Lines that contain "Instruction": how many are there in the listing below? Answer with a number and nothing more.
BEGIN MATERIAL FOR THIS TASK
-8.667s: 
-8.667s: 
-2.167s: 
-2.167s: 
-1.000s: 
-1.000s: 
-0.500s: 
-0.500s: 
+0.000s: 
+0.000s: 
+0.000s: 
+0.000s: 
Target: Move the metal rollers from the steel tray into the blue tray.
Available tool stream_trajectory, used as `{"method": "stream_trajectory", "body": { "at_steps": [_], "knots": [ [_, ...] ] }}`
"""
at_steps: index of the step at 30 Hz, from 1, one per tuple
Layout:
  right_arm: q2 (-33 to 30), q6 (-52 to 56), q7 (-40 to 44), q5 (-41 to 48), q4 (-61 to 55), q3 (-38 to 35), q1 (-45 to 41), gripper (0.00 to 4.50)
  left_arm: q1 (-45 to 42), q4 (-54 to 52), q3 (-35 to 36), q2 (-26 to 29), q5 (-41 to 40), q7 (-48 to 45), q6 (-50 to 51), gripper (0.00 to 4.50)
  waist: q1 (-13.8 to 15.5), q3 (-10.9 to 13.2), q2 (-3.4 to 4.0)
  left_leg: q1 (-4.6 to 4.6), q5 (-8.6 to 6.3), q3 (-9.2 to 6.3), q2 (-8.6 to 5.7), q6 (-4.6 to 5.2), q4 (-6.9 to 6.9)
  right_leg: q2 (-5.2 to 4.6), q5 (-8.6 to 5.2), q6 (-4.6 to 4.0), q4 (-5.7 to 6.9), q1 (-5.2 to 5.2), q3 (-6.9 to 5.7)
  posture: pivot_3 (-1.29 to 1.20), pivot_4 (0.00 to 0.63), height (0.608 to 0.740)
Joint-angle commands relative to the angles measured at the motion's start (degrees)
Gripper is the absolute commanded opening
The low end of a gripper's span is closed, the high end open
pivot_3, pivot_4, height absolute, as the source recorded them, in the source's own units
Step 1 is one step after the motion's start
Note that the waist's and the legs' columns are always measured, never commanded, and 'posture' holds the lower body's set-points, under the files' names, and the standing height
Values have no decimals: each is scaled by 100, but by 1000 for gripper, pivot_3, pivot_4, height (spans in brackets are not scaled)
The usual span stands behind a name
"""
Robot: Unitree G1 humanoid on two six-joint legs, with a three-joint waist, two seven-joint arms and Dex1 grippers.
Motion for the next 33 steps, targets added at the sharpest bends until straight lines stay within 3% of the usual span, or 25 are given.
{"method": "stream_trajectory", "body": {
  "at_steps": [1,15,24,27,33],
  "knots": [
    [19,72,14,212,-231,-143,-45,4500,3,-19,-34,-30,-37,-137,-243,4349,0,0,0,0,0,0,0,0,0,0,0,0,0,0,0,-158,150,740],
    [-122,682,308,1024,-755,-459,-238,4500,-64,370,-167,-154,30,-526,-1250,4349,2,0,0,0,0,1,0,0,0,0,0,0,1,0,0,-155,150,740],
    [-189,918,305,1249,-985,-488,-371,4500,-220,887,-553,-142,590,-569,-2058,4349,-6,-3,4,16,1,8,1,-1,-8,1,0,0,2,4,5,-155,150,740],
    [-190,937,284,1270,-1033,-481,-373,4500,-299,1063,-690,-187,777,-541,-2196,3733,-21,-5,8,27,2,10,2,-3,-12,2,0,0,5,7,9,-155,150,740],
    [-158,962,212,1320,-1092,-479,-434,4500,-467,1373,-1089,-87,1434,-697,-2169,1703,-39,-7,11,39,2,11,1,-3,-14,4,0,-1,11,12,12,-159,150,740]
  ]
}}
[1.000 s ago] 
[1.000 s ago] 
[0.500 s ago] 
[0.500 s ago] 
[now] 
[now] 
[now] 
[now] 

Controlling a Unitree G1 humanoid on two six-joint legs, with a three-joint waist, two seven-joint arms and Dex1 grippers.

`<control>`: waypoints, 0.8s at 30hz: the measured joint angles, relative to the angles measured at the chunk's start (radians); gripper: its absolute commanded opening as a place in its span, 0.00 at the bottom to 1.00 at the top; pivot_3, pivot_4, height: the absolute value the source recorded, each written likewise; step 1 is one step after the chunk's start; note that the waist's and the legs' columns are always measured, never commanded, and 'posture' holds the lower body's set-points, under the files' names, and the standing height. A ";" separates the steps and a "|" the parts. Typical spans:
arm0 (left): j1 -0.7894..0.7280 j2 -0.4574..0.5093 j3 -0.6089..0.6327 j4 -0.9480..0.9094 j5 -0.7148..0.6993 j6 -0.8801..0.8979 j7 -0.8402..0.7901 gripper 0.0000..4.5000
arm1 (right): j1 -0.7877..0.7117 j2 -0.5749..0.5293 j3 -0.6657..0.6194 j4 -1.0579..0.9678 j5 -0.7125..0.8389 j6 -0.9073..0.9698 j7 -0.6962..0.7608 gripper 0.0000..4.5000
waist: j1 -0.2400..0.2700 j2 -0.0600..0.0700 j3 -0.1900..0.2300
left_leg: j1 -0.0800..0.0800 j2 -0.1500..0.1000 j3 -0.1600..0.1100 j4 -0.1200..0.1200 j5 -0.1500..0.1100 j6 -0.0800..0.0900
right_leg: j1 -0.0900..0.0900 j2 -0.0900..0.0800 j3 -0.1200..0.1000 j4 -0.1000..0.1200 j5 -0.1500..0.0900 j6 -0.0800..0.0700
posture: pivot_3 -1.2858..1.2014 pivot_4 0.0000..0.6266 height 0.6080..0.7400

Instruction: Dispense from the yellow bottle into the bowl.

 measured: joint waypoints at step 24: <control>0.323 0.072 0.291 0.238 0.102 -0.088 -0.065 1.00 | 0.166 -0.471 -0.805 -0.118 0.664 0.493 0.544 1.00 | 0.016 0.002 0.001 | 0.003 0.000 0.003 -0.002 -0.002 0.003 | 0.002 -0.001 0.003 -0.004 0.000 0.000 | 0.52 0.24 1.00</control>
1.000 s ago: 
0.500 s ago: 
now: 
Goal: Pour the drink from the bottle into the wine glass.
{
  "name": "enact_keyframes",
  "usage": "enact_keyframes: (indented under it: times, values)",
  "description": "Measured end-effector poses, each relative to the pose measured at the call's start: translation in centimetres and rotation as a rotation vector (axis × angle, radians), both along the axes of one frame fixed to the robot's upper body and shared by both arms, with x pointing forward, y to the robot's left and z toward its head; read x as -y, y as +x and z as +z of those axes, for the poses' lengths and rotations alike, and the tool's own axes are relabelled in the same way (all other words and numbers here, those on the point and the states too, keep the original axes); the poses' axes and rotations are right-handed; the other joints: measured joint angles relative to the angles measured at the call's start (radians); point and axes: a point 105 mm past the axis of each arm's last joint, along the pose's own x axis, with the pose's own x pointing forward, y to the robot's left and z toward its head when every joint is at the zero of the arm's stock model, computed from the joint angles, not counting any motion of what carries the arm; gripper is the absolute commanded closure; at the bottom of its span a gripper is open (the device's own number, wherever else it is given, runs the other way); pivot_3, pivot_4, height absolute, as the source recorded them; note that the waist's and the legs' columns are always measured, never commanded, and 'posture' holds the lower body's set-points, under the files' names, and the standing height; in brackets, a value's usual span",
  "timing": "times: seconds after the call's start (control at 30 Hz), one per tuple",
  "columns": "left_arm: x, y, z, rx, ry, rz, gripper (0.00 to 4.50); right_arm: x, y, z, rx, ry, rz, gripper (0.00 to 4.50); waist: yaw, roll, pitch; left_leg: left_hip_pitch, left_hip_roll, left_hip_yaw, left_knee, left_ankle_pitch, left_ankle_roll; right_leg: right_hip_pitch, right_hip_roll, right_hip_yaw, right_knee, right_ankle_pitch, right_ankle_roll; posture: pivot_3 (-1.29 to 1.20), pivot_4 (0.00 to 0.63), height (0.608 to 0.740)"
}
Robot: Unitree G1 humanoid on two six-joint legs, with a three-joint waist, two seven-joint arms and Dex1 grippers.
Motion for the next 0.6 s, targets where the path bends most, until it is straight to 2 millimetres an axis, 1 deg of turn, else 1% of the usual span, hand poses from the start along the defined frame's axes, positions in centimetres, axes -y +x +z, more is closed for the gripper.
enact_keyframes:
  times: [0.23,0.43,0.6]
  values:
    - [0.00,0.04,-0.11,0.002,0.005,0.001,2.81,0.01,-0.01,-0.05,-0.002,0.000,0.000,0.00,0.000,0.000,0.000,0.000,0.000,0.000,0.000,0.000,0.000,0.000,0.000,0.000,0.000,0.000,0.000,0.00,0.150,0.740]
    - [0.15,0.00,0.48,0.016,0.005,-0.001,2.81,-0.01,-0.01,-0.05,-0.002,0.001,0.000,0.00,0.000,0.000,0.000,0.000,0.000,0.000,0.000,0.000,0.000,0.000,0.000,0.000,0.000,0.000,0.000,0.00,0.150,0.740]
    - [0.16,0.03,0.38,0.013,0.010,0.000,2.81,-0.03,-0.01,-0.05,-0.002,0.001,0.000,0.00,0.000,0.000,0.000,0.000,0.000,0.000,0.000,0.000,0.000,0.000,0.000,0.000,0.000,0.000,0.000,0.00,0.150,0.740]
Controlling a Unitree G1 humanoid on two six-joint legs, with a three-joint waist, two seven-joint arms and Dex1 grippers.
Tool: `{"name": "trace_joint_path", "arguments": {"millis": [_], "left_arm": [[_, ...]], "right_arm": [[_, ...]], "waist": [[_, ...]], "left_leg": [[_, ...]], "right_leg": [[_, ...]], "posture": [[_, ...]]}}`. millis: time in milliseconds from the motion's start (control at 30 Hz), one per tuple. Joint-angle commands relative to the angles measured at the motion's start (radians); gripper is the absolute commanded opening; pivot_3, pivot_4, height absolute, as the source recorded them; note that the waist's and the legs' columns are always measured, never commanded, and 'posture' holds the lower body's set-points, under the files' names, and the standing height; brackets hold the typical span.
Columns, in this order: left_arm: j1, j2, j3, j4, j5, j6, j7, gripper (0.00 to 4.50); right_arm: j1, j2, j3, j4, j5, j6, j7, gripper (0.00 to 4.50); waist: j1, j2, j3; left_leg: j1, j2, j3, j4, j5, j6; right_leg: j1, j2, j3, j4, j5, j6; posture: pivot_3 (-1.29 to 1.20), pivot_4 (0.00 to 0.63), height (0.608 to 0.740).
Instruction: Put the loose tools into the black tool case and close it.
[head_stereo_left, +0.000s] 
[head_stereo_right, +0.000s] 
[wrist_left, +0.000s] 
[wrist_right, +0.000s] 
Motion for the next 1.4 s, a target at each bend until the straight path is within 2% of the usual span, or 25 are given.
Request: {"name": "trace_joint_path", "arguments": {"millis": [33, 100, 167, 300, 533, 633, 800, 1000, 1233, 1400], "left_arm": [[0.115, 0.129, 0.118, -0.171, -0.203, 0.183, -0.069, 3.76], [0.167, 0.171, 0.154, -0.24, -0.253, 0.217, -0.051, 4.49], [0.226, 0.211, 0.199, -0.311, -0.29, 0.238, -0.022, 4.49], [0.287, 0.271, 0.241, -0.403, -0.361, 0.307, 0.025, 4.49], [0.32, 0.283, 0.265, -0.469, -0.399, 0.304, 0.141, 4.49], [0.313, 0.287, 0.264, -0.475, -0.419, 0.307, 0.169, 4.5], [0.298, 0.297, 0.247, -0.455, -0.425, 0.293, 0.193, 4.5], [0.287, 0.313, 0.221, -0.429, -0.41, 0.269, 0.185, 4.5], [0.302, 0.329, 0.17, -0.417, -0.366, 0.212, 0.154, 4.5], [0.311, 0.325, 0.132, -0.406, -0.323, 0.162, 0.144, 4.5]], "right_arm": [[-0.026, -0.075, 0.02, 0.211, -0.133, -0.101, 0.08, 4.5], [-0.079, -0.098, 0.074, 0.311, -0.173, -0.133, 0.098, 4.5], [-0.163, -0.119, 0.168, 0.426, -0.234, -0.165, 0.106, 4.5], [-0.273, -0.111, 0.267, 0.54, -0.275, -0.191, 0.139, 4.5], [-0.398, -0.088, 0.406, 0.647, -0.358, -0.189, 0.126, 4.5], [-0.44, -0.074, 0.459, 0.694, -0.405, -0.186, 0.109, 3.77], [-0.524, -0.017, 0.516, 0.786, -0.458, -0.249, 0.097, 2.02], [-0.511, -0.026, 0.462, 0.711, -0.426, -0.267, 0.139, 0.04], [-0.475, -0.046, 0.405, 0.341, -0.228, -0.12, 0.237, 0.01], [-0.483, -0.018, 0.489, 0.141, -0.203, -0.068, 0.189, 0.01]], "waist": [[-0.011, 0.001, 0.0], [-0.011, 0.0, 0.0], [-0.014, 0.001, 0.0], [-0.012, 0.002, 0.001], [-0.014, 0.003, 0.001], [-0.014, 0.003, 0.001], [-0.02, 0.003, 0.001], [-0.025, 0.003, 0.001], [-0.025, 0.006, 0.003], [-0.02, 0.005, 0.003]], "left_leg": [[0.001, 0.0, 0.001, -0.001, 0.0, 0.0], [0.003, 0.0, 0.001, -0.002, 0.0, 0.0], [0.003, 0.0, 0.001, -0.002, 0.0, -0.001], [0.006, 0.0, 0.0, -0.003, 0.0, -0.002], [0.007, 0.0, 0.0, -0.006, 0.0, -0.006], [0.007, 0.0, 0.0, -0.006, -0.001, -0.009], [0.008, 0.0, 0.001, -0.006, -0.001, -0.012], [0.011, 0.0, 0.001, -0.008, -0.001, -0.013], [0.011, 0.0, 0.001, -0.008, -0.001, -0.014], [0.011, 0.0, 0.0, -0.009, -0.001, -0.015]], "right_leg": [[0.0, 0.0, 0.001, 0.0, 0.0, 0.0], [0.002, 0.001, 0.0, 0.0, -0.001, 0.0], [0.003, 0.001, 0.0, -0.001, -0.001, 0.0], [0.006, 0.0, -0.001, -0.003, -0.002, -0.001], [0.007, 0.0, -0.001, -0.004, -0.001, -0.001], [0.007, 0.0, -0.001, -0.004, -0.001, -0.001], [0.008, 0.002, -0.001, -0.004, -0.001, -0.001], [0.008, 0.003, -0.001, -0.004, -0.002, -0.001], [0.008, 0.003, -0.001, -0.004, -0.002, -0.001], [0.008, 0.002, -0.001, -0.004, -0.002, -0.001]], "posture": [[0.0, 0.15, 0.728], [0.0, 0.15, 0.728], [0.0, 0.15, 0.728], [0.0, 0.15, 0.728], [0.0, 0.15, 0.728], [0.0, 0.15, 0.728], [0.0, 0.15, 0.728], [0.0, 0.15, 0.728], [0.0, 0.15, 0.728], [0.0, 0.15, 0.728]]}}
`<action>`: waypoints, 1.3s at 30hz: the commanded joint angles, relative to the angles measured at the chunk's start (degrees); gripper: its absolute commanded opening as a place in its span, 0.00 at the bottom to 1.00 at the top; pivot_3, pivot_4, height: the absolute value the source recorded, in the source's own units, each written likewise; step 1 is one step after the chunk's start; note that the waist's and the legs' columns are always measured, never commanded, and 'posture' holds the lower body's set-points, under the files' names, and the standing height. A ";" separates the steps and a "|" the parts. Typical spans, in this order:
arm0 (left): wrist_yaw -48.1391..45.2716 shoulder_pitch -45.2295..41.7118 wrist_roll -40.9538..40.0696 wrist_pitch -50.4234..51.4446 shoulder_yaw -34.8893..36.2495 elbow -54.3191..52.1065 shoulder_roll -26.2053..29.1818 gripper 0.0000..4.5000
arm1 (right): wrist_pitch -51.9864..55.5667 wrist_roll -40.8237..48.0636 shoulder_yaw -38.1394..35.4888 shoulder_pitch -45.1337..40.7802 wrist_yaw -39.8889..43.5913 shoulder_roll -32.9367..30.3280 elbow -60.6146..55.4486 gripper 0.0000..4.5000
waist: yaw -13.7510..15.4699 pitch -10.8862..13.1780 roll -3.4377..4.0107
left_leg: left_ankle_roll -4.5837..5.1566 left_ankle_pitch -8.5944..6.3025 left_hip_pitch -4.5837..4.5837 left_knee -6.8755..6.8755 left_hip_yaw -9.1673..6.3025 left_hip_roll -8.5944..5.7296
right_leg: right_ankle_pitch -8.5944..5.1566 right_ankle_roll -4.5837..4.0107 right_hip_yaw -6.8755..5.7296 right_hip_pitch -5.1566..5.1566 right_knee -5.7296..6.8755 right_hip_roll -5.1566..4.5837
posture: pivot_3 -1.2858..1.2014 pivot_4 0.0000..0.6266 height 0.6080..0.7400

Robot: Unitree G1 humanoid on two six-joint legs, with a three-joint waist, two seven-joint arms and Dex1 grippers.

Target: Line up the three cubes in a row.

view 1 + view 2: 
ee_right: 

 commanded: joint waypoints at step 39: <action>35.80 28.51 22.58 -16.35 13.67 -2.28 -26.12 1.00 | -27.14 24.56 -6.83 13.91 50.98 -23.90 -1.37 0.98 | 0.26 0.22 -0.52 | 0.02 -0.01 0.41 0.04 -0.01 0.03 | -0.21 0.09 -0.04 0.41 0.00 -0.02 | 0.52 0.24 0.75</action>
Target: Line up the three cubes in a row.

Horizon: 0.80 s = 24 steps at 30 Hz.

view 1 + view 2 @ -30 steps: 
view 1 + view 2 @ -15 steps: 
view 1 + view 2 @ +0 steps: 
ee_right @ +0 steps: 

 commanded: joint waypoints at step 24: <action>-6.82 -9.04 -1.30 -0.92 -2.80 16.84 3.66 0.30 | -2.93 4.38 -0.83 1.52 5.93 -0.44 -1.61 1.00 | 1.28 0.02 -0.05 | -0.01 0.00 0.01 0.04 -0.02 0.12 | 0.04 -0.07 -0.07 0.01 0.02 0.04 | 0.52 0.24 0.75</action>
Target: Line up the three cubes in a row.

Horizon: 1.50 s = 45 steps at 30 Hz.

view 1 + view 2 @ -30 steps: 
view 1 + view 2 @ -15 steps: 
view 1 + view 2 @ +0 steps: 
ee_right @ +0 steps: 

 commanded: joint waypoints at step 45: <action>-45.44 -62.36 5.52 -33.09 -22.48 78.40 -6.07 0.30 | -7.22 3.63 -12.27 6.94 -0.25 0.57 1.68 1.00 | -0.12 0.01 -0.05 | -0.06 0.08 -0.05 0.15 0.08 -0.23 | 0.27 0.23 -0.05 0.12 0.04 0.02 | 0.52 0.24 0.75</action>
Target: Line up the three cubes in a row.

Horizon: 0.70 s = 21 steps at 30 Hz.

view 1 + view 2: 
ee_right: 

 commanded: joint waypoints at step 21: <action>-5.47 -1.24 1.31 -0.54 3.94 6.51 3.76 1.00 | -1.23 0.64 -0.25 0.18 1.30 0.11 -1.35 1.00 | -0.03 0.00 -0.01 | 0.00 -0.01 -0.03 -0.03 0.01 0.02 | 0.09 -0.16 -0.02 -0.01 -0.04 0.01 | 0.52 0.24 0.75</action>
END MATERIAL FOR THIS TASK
▶ **PROBLEM SOLUTION**: 2